Добавить в цитаты Настройки чтения

Страница 4 из 14

Во время танца Алевтине удалось незаметно вытащить из кармана Тадеуша бумагу, которая оказалась зашифрованным письмом…

Обо всем этом Баташову поведал Стравинский во время их очередной встречи.

– При расшифровке письма выяснилось, что текст содержал вопросы военного характера, поставленные шпионам германским Генеральным штабом, – сказал в заключение жандармский полковник.

– А что представляет собой сам Янус? – спросил Баташов. – Я думаю, о нем у вас уже достаточно информации.
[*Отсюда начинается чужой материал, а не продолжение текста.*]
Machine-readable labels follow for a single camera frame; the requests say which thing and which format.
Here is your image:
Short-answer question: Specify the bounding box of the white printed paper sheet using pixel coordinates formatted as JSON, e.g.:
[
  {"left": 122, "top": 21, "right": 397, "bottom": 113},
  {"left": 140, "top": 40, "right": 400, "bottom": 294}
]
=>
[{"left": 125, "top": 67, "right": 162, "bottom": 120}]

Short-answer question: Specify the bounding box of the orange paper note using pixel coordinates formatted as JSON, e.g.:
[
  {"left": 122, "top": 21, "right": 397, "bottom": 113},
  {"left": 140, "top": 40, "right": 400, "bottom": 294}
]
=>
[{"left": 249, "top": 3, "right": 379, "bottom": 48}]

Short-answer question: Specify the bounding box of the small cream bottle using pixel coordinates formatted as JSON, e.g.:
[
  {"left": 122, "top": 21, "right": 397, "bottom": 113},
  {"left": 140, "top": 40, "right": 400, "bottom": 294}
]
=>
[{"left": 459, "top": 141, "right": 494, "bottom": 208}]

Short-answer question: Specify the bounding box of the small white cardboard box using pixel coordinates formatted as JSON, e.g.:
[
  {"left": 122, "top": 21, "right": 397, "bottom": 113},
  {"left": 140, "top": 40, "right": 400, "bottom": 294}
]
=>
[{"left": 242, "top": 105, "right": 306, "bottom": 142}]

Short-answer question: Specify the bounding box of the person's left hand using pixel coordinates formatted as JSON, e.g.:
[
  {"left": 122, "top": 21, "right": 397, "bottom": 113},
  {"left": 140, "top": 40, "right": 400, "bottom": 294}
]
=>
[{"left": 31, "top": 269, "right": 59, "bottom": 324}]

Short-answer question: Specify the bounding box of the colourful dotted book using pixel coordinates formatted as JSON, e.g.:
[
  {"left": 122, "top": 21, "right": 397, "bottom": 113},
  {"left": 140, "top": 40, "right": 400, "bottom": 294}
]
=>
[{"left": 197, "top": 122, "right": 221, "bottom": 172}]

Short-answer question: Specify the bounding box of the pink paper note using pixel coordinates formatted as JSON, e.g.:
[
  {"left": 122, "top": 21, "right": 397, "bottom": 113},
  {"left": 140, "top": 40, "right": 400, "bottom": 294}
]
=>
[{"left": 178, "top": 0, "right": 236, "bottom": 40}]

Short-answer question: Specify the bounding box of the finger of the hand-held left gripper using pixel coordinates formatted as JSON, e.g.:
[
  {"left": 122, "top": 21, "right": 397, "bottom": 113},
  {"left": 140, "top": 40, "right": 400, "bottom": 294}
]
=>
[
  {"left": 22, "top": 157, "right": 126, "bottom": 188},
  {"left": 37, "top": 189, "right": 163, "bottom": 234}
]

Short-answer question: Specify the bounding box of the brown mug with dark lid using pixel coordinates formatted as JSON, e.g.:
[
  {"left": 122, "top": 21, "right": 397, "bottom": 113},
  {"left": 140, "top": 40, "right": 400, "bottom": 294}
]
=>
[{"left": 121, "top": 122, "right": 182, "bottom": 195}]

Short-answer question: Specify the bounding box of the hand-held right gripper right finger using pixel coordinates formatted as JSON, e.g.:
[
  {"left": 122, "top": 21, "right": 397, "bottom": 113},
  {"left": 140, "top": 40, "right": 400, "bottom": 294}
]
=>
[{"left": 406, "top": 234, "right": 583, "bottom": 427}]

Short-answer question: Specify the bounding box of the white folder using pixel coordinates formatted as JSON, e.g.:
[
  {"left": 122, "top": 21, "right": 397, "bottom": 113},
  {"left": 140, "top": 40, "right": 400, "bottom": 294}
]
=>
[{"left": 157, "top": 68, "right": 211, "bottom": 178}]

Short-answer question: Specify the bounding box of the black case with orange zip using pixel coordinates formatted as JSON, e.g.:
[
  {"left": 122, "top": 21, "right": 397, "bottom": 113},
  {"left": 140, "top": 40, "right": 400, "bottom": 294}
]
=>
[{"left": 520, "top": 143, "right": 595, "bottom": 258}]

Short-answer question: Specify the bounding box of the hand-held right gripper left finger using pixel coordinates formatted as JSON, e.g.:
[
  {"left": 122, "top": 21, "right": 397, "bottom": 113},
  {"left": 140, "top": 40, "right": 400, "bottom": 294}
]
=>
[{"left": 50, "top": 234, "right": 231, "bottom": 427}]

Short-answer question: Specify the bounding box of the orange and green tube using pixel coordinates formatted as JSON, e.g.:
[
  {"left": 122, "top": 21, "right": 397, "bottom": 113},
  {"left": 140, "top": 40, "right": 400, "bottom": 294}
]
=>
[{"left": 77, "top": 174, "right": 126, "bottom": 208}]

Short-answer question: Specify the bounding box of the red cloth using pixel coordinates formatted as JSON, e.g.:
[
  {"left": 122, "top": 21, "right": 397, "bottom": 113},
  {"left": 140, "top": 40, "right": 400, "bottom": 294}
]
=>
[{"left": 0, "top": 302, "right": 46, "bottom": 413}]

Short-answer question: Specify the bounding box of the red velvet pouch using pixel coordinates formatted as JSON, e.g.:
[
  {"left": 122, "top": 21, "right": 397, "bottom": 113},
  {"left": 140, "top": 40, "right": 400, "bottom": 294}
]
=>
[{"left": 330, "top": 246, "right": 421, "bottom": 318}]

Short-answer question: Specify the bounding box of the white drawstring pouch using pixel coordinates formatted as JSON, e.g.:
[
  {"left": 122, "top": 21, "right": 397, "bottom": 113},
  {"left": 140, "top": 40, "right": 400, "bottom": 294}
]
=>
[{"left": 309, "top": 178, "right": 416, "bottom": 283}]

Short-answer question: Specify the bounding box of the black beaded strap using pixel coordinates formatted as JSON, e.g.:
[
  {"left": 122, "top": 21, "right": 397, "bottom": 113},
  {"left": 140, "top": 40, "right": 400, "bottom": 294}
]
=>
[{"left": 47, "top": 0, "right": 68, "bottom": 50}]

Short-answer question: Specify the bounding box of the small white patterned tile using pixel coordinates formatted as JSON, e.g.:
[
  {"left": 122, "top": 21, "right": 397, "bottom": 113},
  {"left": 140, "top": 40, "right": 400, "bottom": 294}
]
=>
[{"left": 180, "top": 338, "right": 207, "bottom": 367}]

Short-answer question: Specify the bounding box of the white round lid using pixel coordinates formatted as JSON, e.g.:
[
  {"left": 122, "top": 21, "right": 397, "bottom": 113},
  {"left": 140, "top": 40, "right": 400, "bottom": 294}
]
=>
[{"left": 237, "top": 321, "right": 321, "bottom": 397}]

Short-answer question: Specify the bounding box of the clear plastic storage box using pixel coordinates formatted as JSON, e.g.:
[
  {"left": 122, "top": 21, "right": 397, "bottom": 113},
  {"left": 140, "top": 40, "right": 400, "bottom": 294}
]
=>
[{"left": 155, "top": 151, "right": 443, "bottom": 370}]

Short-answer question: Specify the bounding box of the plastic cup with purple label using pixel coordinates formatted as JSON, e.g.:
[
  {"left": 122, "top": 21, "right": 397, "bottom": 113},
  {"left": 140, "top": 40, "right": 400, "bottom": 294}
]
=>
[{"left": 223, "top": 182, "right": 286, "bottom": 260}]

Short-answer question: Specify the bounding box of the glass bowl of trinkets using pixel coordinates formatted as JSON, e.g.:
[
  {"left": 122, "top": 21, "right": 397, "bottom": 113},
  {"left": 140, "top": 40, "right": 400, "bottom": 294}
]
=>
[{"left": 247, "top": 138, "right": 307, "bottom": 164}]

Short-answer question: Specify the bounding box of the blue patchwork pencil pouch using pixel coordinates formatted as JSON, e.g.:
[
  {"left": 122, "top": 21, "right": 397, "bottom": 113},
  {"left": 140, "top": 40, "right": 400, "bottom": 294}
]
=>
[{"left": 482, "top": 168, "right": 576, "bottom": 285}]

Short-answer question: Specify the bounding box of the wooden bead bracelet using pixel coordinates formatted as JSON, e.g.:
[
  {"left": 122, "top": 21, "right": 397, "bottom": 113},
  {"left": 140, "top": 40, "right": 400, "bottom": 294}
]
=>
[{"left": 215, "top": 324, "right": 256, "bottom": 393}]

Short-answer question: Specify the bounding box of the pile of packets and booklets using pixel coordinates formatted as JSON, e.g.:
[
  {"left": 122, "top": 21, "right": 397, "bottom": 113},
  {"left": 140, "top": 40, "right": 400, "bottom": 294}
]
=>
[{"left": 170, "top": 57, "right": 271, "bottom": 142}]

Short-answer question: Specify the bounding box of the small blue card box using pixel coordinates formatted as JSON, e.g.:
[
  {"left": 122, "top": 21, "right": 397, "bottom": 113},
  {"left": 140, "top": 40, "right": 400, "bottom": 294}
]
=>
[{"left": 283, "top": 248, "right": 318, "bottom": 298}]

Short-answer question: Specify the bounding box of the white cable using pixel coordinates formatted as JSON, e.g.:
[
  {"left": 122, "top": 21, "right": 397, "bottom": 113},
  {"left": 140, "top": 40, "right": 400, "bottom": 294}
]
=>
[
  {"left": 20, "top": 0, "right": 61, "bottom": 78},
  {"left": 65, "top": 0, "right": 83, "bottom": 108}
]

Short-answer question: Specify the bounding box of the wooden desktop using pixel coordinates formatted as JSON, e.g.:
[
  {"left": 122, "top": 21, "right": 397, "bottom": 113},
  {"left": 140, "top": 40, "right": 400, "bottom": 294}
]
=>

– О да! Мои агенты выяснили, что Янус проживает вместе с отцом и сестрой, причем его настоящая фамилия – Мюллер. И что характерно, старик Мюллер оказался так же, как и сын, очень общительным человеком. В кругу его знакомых исключительно офицеры, среди которых есть лица, занимающие высокое служебное положение. Негласное наблюдение установило, что все эти военные были лютеранами, а встречи с Мюллером маскировались сбором денежных пожертвований на расширение лютеранской церковной школы, в которой тот был казначеем. Во время этих встреч он, как правило, представлялся российским патриотом, старался перевести разговор на состояние современной российской армии и, как показывают мои люди, иногда получал ценную информацию по самым разным военным вопросам…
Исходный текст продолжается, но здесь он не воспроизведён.